> WHAT TO PRODUCE
Please quote exactly the lines below from the line containing "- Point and" to the line containing "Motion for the", both lines included, and nothing else.

[Data items]

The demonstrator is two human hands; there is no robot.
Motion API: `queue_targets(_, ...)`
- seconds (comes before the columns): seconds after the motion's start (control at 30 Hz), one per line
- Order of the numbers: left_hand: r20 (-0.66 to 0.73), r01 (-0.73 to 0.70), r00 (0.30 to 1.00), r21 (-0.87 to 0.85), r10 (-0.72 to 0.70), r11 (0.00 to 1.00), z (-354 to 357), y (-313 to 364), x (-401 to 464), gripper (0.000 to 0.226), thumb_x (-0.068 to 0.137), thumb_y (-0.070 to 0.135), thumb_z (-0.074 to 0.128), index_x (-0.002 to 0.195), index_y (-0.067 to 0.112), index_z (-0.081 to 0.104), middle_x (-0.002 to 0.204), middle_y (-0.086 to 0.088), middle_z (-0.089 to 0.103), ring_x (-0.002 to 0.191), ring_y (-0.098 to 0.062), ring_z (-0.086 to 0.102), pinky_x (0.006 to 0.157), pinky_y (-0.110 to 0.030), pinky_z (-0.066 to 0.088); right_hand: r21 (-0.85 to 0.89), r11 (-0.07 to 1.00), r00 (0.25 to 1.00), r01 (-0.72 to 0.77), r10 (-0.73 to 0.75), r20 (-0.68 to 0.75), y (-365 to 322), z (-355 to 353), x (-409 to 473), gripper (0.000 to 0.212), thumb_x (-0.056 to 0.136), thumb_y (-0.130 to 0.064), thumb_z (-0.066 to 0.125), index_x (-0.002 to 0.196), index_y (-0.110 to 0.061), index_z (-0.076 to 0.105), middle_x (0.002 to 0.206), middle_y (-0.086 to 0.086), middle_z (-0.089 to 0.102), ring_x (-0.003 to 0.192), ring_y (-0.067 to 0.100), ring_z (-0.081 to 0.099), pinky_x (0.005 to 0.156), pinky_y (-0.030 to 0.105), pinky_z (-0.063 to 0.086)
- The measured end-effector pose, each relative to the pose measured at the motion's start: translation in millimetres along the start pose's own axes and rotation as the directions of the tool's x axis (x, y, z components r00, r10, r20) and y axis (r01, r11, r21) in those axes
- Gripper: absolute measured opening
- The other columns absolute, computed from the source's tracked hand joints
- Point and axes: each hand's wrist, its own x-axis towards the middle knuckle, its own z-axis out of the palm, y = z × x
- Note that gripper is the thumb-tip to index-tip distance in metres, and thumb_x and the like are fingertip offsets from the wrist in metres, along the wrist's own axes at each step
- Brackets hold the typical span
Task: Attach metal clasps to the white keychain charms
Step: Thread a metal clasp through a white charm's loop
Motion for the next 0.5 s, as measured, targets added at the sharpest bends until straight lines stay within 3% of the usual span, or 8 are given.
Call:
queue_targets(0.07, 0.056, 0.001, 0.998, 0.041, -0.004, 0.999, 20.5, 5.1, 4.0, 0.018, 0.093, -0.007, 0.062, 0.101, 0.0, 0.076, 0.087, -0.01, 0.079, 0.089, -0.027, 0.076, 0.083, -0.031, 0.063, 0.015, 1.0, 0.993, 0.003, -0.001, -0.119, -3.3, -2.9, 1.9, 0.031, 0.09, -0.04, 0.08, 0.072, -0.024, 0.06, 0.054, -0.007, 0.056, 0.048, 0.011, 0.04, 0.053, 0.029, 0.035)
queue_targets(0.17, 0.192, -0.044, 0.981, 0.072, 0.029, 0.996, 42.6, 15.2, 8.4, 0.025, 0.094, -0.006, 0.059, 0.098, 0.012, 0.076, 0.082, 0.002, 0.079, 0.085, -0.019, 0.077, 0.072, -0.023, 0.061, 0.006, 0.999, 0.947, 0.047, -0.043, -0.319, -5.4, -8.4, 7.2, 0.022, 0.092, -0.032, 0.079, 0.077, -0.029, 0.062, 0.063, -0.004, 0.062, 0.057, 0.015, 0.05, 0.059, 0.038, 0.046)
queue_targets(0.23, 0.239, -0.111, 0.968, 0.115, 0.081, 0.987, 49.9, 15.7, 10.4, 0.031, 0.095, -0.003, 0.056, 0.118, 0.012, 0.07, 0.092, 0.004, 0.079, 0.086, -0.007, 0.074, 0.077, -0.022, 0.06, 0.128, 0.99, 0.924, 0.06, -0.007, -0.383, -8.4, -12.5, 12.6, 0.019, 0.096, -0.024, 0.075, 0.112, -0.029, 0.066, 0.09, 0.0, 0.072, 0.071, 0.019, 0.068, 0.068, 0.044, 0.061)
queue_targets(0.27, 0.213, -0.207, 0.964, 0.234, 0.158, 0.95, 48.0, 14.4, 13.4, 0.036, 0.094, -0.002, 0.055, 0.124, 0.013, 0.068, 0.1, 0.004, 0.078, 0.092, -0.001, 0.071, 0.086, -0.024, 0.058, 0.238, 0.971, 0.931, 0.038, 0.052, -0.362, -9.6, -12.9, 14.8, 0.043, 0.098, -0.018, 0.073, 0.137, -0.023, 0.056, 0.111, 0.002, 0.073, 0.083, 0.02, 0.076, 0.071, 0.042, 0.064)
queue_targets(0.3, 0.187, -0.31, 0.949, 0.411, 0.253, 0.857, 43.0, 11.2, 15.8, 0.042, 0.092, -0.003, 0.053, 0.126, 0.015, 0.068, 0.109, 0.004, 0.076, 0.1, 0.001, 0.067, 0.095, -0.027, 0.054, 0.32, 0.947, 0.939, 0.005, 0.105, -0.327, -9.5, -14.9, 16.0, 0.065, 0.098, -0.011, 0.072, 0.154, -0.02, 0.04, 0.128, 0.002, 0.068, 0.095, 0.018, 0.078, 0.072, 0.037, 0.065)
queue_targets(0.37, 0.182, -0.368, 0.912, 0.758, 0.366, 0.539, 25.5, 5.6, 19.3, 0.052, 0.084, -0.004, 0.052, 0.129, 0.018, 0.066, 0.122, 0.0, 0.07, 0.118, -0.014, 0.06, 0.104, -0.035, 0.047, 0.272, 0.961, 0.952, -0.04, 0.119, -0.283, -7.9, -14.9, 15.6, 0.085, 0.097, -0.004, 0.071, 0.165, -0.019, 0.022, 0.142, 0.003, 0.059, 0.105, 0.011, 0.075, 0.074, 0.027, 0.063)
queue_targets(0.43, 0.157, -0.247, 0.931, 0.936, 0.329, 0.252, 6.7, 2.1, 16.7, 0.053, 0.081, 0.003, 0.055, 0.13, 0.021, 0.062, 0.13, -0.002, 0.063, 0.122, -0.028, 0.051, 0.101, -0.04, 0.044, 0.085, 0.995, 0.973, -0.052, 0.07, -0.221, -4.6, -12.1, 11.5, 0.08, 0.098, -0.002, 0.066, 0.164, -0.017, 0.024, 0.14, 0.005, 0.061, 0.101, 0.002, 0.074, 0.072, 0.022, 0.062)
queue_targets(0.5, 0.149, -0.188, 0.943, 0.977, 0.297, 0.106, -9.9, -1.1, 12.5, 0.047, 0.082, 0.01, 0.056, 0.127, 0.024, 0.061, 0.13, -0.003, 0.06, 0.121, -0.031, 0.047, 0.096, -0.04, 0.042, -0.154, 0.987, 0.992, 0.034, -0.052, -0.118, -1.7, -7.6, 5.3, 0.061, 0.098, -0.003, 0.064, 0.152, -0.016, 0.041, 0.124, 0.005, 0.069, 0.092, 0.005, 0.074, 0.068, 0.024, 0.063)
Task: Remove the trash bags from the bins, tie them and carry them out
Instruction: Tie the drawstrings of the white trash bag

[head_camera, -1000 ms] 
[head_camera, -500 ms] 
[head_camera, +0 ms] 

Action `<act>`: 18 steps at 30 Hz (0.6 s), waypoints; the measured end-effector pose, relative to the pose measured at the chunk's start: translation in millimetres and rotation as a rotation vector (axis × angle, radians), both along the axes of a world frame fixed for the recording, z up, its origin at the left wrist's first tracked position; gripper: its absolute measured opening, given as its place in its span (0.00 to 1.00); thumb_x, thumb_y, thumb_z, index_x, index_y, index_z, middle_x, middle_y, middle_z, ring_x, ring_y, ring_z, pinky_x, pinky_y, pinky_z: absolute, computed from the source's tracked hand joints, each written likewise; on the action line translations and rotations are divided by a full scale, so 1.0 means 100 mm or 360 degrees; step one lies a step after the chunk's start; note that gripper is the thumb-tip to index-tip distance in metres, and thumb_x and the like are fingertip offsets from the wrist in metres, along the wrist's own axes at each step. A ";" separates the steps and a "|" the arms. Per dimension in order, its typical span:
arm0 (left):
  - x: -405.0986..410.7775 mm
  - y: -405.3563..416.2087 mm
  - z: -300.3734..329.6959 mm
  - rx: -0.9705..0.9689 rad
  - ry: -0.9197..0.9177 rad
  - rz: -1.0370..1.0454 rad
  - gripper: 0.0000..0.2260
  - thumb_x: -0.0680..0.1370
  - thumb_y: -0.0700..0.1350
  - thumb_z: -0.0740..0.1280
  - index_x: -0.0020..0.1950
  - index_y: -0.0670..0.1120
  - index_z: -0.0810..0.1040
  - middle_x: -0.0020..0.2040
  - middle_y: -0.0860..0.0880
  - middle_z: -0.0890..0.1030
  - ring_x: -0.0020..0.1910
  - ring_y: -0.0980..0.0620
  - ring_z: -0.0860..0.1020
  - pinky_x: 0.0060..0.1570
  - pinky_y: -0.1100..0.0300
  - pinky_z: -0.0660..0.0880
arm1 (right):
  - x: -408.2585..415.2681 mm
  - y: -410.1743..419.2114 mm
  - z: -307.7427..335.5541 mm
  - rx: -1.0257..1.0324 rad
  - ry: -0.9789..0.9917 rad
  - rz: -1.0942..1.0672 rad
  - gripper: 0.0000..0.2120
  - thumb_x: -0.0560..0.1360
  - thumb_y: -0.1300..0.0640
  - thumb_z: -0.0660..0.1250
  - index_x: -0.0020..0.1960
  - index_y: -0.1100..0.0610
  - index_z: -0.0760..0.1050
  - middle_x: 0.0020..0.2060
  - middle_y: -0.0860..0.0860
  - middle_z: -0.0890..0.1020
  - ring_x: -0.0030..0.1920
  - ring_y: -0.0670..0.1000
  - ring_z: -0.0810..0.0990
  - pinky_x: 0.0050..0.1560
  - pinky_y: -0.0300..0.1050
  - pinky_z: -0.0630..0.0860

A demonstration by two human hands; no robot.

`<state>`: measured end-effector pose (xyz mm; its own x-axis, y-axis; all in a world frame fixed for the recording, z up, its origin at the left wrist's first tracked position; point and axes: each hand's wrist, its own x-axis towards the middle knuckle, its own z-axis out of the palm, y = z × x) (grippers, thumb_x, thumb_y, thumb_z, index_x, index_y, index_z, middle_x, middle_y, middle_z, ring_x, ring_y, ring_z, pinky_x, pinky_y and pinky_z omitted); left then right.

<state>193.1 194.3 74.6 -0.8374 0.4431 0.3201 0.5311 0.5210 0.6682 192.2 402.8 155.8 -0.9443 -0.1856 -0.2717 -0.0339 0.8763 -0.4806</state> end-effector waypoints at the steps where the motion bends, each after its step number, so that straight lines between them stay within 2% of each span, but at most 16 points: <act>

> WORKED SOLUTION
- Point and axes: each hand's wrist, its own x-axis towards the middle knuckle, its own z-axis out of the palm, y = z × x
- Note that gripper is the thumb-tip to index-tip distance in metres, and thumb_x and the like are fingertip offsets from the wrist in metres, along the wrist's own axes at each step
- Brackets hold the typical span
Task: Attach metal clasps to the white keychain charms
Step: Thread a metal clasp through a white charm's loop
Motion for the next 0.5 s, as measured, targets added at the sharpest bends until straight lines stay within 3% of the usual span, or 8 are given.

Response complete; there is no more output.